• Required work:
How many lines of the material below contain the string "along"? Answer with the number and nothing else.

___

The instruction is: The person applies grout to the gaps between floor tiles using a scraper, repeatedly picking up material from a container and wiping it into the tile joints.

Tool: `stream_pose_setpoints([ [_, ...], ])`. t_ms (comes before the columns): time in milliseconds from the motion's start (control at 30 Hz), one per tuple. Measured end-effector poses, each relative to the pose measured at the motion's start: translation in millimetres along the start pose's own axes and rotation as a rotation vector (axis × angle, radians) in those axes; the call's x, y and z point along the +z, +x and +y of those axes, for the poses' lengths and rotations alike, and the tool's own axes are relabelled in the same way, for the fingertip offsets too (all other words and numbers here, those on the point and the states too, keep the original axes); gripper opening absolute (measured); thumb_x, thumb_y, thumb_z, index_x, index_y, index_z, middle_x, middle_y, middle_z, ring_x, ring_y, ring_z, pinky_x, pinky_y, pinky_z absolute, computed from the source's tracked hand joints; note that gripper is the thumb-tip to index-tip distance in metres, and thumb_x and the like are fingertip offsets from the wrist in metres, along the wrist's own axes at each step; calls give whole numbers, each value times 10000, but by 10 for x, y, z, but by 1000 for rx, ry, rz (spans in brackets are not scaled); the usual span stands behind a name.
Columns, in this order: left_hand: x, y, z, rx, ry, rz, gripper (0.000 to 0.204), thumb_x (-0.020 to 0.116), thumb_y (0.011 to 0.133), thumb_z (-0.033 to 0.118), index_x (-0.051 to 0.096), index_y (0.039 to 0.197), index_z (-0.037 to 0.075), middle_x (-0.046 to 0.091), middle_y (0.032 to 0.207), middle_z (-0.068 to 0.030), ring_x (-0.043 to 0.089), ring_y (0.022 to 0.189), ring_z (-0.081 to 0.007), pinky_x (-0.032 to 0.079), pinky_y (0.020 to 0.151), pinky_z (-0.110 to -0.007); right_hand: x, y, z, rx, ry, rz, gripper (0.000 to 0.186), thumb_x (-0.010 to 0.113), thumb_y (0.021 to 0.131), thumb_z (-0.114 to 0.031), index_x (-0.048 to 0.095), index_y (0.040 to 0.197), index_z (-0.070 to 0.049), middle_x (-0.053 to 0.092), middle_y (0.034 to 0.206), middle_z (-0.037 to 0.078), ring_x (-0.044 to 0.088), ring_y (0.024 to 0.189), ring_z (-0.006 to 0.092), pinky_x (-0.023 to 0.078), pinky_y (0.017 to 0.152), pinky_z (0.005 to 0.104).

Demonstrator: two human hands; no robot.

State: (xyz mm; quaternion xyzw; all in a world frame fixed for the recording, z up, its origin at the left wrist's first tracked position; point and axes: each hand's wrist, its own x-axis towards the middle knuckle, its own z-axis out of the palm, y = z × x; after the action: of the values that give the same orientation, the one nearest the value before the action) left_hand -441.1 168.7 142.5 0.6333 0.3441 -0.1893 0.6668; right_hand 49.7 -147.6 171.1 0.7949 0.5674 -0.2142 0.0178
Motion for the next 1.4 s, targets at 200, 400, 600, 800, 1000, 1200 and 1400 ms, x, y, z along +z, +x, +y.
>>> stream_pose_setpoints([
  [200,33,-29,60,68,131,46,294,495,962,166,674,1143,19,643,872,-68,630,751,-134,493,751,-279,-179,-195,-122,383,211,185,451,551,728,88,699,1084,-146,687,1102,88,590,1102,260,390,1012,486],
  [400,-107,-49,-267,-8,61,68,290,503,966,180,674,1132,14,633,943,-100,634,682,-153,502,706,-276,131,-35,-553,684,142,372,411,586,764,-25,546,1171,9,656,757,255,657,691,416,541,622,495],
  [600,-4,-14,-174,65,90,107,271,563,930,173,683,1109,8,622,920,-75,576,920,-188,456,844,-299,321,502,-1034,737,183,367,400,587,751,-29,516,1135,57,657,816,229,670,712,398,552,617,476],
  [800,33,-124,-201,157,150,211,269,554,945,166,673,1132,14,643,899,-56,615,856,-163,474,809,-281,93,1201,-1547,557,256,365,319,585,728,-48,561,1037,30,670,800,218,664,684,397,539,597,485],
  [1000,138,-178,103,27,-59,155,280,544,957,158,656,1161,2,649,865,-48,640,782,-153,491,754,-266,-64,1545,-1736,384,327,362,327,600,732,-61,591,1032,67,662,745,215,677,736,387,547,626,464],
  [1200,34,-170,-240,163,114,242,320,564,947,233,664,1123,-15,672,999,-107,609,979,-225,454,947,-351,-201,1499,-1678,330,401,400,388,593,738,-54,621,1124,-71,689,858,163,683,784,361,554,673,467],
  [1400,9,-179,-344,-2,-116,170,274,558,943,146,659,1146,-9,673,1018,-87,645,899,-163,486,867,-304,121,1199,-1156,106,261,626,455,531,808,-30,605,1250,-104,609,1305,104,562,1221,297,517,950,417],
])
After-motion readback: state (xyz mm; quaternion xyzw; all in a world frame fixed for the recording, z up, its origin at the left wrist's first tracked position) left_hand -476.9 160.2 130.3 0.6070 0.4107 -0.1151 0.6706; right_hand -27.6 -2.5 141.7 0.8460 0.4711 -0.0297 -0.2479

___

• Solution:
2